§ **Your goal**
Would you output the entries below only from the line containing "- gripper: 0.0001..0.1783" through the line containing "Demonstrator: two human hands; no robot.", exactly as they stand and with both ends included?

[Data extracted from a collection]

==================================================

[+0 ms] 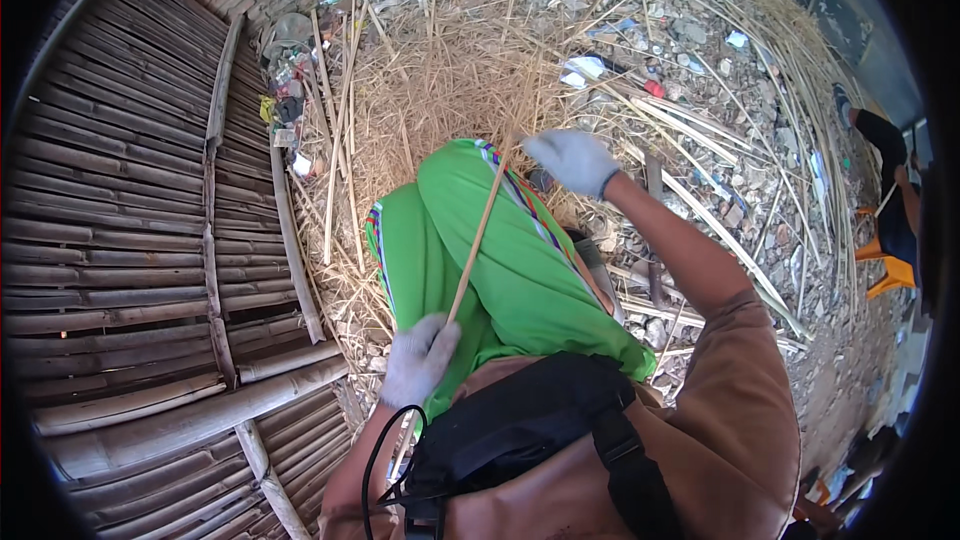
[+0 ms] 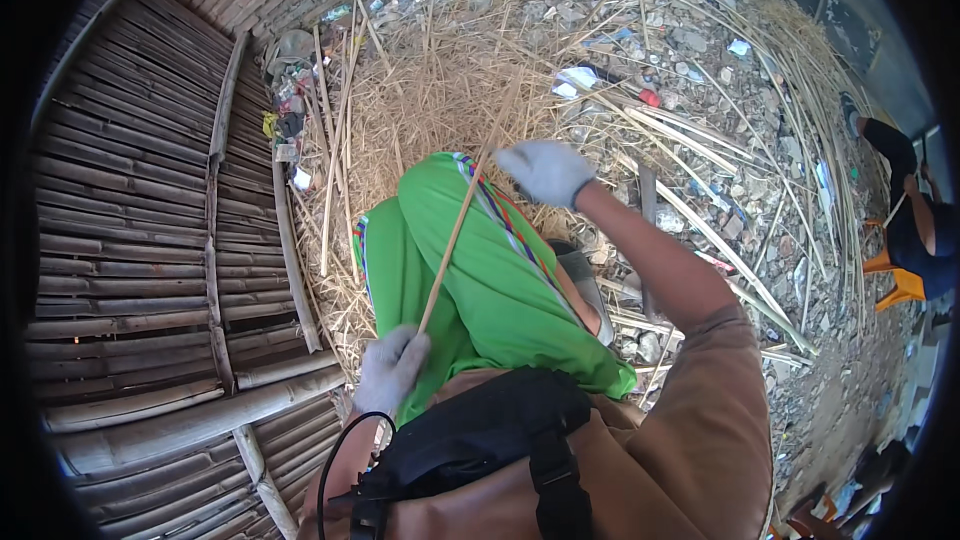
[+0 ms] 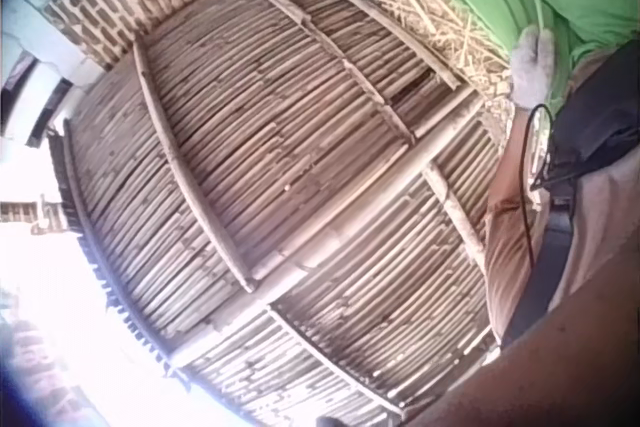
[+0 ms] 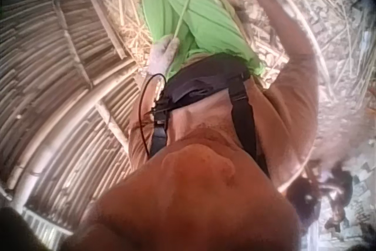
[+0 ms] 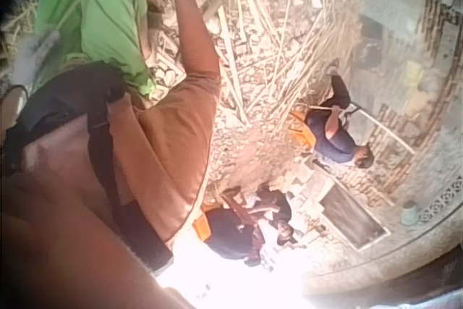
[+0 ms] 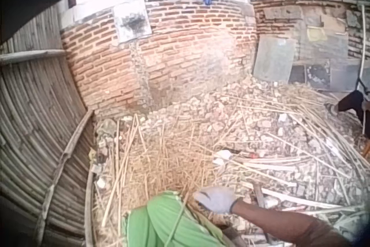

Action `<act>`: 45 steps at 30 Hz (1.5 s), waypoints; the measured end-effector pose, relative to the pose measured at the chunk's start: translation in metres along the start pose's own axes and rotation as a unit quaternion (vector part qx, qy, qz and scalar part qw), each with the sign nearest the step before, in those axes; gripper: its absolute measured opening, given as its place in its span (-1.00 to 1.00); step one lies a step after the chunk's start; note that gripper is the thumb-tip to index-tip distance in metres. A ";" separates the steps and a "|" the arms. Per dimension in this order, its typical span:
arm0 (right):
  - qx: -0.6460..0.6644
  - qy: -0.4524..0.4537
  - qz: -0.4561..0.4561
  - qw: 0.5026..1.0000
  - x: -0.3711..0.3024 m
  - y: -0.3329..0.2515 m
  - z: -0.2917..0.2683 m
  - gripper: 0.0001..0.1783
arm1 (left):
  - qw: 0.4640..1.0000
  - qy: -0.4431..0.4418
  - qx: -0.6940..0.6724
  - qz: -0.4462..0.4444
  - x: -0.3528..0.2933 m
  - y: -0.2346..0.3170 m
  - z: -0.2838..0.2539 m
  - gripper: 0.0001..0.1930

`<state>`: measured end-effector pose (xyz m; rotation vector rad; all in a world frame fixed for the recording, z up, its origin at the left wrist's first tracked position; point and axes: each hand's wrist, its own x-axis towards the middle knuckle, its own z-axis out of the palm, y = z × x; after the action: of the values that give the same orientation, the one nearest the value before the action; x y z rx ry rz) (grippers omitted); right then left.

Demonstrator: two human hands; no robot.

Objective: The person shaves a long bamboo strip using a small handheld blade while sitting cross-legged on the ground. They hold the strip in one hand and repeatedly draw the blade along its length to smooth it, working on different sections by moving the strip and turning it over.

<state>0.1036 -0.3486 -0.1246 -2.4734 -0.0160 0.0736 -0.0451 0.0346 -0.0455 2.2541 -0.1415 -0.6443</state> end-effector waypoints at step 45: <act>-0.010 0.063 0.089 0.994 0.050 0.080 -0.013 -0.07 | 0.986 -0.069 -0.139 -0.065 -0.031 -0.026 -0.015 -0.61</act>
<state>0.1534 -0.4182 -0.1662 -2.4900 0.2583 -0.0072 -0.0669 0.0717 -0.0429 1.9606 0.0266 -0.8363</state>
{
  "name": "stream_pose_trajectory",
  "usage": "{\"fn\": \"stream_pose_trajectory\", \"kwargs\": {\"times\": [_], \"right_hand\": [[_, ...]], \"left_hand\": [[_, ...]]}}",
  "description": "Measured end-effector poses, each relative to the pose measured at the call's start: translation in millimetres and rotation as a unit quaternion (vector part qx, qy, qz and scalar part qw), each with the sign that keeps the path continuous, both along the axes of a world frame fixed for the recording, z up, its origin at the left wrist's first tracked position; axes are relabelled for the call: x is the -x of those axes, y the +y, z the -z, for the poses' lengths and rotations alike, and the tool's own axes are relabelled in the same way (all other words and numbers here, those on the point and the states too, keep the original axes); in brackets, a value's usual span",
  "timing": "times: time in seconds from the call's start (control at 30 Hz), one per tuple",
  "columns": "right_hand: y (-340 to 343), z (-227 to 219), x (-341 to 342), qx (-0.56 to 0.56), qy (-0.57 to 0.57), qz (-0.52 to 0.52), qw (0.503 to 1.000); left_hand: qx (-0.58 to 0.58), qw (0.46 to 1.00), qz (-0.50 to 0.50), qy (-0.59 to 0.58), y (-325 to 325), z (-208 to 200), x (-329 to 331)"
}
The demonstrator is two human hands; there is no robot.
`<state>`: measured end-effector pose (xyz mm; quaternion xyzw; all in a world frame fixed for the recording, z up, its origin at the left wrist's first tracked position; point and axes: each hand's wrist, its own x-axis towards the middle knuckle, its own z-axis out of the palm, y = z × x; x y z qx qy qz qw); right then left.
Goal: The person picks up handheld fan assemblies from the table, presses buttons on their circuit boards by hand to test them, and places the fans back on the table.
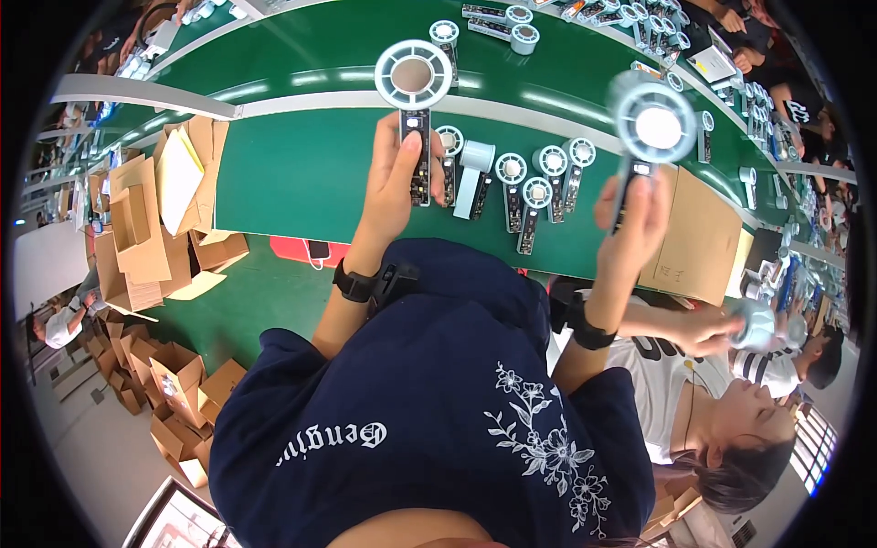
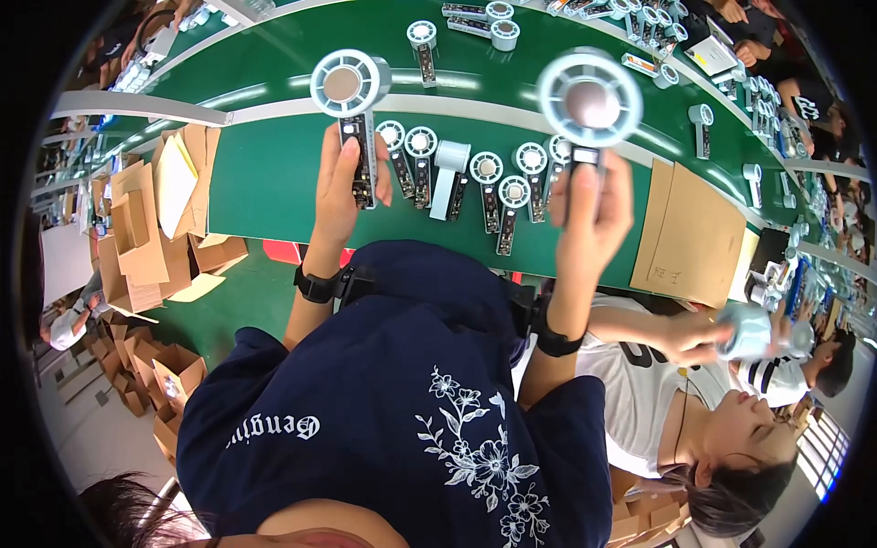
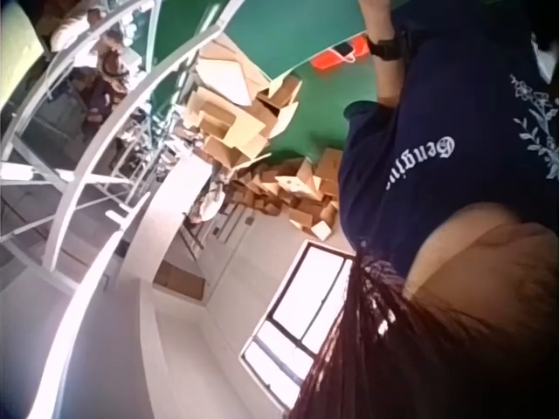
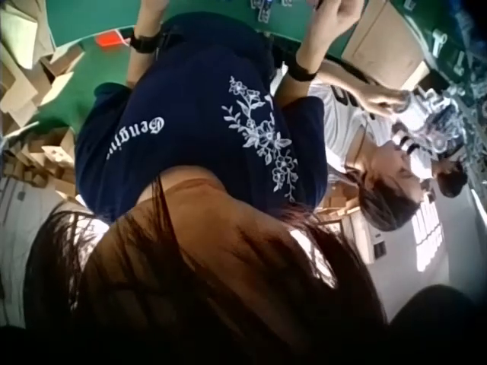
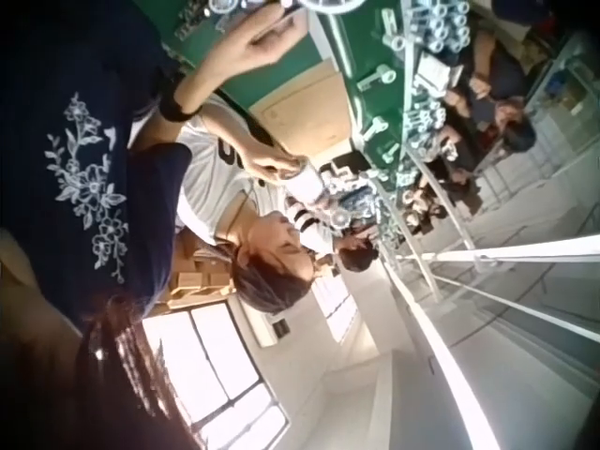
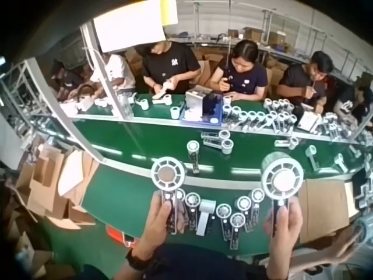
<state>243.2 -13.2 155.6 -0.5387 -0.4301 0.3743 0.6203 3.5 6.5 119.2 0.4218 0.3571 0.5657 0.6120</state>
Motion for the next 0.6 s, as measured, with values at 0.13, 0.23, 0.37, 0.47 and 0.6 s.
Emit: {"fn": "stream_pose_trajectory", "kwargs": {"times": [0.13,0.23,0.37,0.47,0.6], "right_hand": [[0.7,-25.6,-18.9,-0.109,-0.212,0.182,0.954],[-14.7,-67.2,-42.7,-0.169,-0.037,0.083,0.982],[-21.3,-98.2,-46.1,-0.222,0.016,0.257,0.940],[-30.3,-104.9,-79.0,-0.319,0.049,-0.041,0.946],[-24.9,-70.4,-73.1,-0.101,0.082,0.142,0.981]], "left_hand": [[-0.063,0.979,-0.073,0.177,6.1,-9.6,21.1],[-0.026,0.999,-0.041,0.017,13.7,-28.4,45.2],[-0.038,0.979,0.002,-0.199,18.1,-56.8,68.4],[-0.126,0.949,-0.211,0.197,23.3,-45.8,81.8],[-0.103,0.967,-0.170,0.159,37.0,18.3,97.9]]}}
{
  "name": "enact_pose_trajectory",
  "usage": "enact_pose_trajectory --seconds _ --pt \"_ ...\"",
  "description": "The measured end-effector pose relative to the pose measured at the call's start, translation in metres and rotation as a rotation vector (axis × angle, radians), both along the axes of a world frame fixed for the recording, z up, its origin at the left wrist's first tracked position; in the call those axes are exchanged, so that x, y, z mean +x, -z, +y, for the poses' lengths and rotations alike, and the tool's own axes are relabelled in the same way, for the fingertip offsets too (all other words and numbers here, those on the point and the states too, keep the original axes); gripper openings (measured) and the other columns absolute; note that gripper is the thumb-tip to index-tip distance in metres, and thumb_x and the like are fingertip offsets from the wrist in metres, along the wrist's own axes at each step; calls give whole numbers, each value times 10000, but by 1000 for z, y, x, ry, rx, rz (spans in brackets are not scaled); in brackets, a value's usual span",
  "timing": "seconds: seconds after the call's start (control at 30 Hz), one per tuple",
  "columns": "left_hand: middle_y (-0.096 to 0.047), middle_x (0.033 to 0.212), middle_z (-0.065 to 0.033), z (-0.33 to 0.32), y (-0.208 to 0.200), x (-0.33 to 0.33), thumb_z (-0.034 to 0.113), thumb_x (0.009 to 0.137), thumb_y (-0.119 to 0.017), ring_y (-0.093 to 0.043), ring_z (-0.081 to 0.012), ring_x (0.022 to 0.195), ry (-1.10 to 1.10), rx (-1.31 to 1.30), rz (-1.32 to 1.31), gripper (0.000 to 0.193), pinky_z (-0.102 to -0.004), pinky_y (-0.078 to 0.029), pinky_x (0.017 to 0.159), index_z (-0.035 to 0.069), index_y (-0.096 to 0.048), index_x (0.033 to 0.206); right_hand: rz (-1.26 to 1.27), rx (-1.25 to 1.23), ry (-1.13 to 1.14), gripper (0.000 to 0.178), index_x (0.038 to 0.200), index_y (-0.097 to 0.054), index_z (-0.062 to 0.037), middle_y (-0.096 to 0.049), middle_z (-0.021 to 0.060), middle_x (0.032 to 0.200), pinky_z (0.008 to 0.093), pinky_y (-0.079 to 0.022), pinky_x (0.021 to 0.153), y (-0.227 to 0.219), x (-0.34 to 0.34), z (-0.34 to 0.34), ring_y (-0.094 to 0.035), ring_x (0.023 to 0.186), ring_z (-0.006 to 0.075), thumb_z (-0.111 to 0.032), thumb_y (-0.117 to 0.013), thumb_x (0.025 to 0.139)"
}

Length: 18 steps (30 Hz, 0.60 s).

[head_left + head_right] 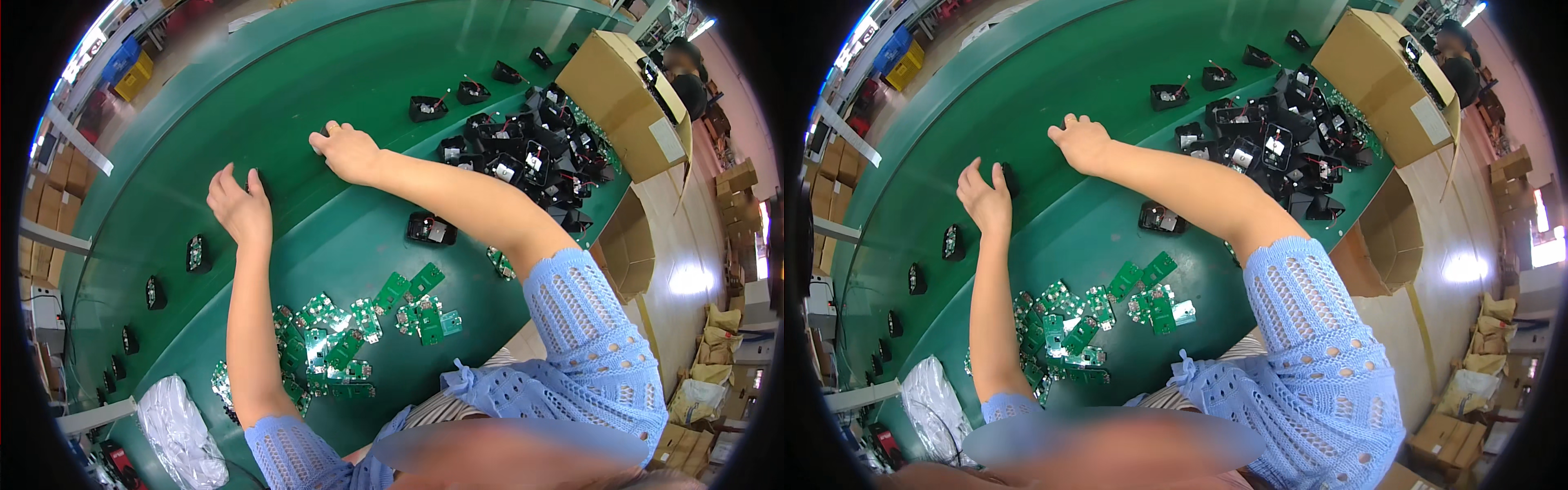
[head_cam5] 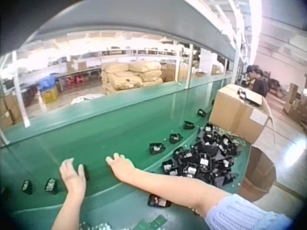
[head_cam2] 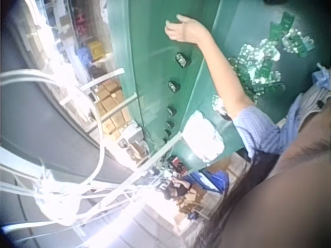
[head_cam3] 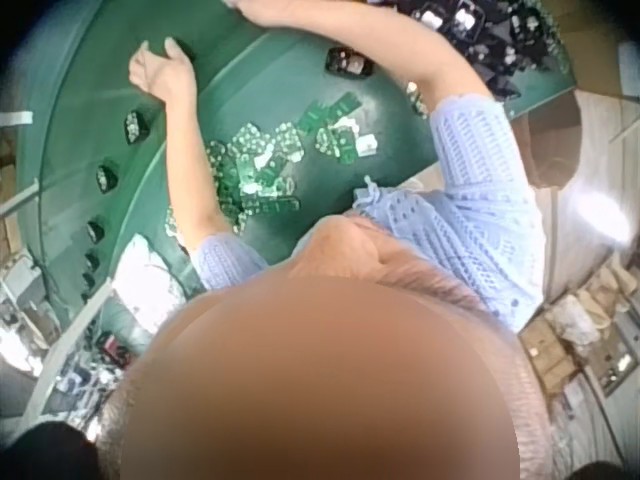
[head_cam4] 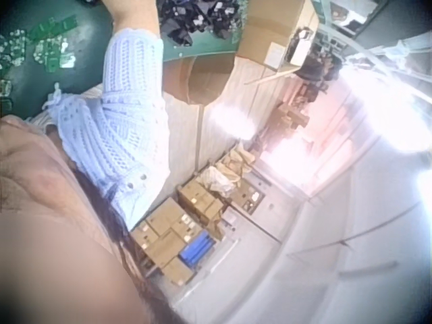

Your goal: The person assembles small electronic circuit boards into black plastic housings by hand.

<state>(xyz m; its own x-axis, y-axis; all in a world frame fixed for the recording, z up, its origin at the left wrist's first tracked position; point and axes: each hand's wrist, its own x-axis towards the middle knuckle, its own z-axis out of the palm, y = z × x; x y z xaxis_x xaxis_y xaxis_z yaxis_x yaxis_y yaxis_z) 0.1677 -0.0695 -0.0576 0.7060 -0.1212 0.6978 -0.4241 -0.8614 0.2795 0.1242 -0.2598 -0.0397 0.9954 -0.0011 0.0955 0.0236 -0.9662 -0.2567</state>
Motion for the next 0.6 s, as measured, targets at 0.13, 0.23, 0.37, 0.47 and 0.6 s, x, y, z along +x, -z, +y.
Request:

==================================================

§ **Solution to this exercise**
  - gripper: 0.0001..0.1783
arm1 (left):
  - qw: 0.4640..1.0000
  - qy: -0.4431..0.4418
  - qx: -0.6940..0.6724
  - qz: -0.4462..0.4444
  - x: -0.3528..0.2933 m
  - y: -0.2346..0.3170 m
  - z: -0.2838..0.2539 m
  - gripper: 0.0001..0.1930

`<state>`: measured end-effector pose (xyz m; rotation vector rad; all in a world frame fixed for the recording, z up, its origin at the left wrist's first tracked position; point and axes: each hand's wrist, its own x-axis towards the middle knuckle, its own z-axis out of the palm, y = z × x; after the action: of the values that give the same orientation, the one nearest the value before the action; x y z rx ry rz) (grippers omitted); right then left.

Demonstrator: two human hands; no robot.

No additional answer is needed here.